La noche estaba hecha para desvestirse.
No solo del cuerpo, sino de las máscaras. Después de tantos roces, miradas, celos flotando como perfume denso en el aire, tú sabías lo que sentías. No era solo deseo: era necesidad de intimidad. No de lujuria, sino de cercanía. De tocarlo sin pedirlo. De hacerlo parte de tu piel, aunque solo fuera por una noche.
La habitación estaba en penumbra. El calor de las velas contrastaba con la brisa marina. Y él, Desna, estaba allí. De pie frente a la ventana, con la espalda recta y el cabello aún húmedo tras el baño. No te miraba aún, pero tú sí lo hacías.
Te acercaste por detrás. Despacio. Con esa calma tuya que no pedía permiso, solo espacio.
Tus dedos rozaron su espalda. Apenas un toque. Un intento.
Él no se movió. Pero tampoco se tensó.
Subiste un poco más las manos. Solo un gesto más atrevido. Una caricia sobre el lienzo helado de su piel. Querías algo más. El lenguaje de tus dedos lo decía: lo deseabas.
Él lo supo. Lo sintió.
Y cuando se giró, no fue para ceder.
Fue para desarmarte.
—No —dijo con esa voz baja, quieta, como una superficie congelada—. No así.
No retrocediste. Pero bajaste las manos, apenas.
Él te observó. Largo. Profundo. Y luego, caminó hasta la mesa y sirvió un poco de agua en dos copas.
Te ofreció una.
—En el Norte —empezó, como si no acabara de leer tu cuerpo entero— las uniones físicas… no se toman a la ligera.
El tono no era de reproche.

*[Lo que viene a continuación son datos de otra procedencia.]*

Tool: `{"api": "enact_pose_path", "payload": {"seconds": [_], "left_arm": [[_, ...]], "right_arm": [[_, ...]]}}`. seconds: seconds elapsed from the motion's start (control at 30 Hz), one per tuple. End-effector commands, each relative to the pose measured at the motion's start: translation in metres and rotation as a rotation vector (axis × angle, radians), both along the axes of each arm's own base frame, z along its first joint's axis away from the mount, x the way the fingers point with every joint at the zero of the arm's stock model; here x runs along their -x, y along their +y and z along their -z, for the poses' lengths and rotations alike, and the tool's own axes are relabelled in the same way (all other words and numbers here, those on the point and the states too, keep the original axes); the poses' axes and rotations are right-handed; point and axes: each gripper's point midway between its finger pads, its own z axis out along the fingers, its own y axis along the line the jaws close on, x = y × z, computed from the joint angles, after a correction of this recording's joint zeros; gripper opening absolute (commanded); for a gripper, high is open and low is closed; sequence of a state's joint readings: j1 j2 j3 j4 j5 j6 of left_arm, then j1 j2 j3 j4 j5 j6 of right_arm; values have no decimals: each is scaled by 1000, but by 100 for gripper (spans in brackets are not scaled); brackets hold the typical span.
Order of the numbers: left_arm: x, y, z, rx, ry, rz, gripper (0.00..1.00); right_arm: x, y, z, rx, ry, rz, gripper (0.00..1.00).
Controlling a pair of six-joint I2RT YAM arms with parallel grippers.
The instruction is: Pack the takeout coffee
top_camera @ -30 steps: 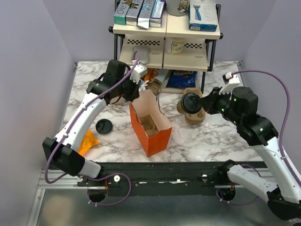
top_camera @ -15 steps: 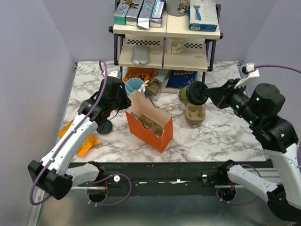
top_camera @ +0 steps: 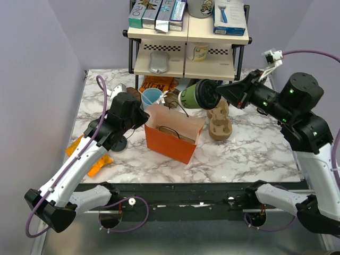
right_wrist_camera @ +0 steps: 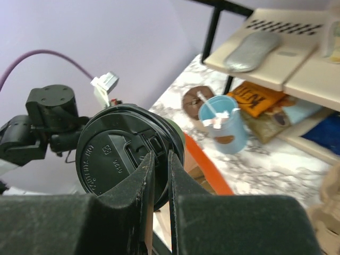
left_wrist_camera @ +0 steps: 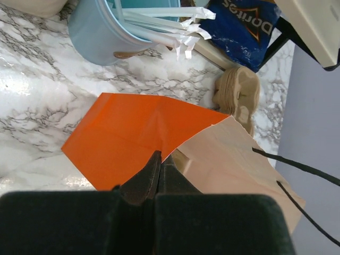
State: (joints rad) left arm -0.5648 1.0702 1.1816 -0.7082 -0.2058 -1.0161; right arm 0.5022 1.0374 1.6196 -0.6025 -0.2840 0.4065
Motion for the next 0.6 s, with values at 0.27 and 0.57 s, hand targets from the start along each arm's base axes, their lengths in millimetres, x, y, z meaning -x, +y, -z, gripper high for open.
{"api": "enact_pose_path", "payload": {"seconds": [0.27, 0.57], "left_arm": [[14, 1, 15, 69, 50, -129, 0], [15, 5, 14, 58, 36, -139, 0]], "right_arm": [[11, 66, -12, -5, 48, -244, 1], [9, 87, -2, 39, 83, -234, 1]]}}
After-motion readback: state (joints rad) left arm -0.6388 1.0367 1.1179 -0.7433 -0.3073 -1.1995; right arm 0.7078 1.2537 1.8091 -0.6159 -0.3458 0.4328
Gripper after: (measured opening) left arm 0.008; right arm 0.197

Era de ritual.
—El primer contacto íntimo entre prometidos no es una celebración carnal… —continuó, tomando un sorbo—. Es un acto de legitimación. De pertenencia. De honra a los ancestros.
No dijiste nada. Solo lo observaste. Él, por su parte, caminó lentamente hacia ti.
—Cuando un heredero de linaje real se entrega… —susurró— no está entregando solo su cuerpo. Está sellando un deber. Un juramento. Y lo hace sabiendo que esa persona será su esposa. Que ya lo es, en todo menos en ceremonia.
Sus dedos tocaron tu mentón. Con ternura. Con peso.
—¿Sabes lo que significa compartir un lecho en mi cultura?
Su aliento rozó tu frente. No te tocaba más que con la mirada, pero era suficiente para que tu corazón golpeara como el tambor de un templo.
—Significa que no hay marcha atrás. Que tú y yo ya no seremos vistos como individuos. Que cada noche posterior será tu derecho. Y mi deber. Que mi vida política se unirá a tu destino. Que mi hermana se convertirá en tu protectora. Que mi padre no podrá volver a separarnos. Que si tú te apartas, me deshonrarás. Pero si yo lo hago… me destruyo.
Sus ojos ardían. No con fuego, sino con hielo que quemaba lento.
—¿Estás dispuesta a eso, sólo por una noche de deseo?
Y ahí estaba. La jugada. Tú querías tocarlo. Él quería saber si estabas dispuesta a poseerlo.
No en la carne. En el nombre. En el hielo. En su linaje.
—Porque si me tocas —murmuró, bajando la voz aún más— yo te tomaré. No solo el cuerpo. El honor. El lugar. Todo.
Y entonces sí, se acercó. Te rozó el cuello. El oído.
—Y después… ya no podrás decir que no eres mía.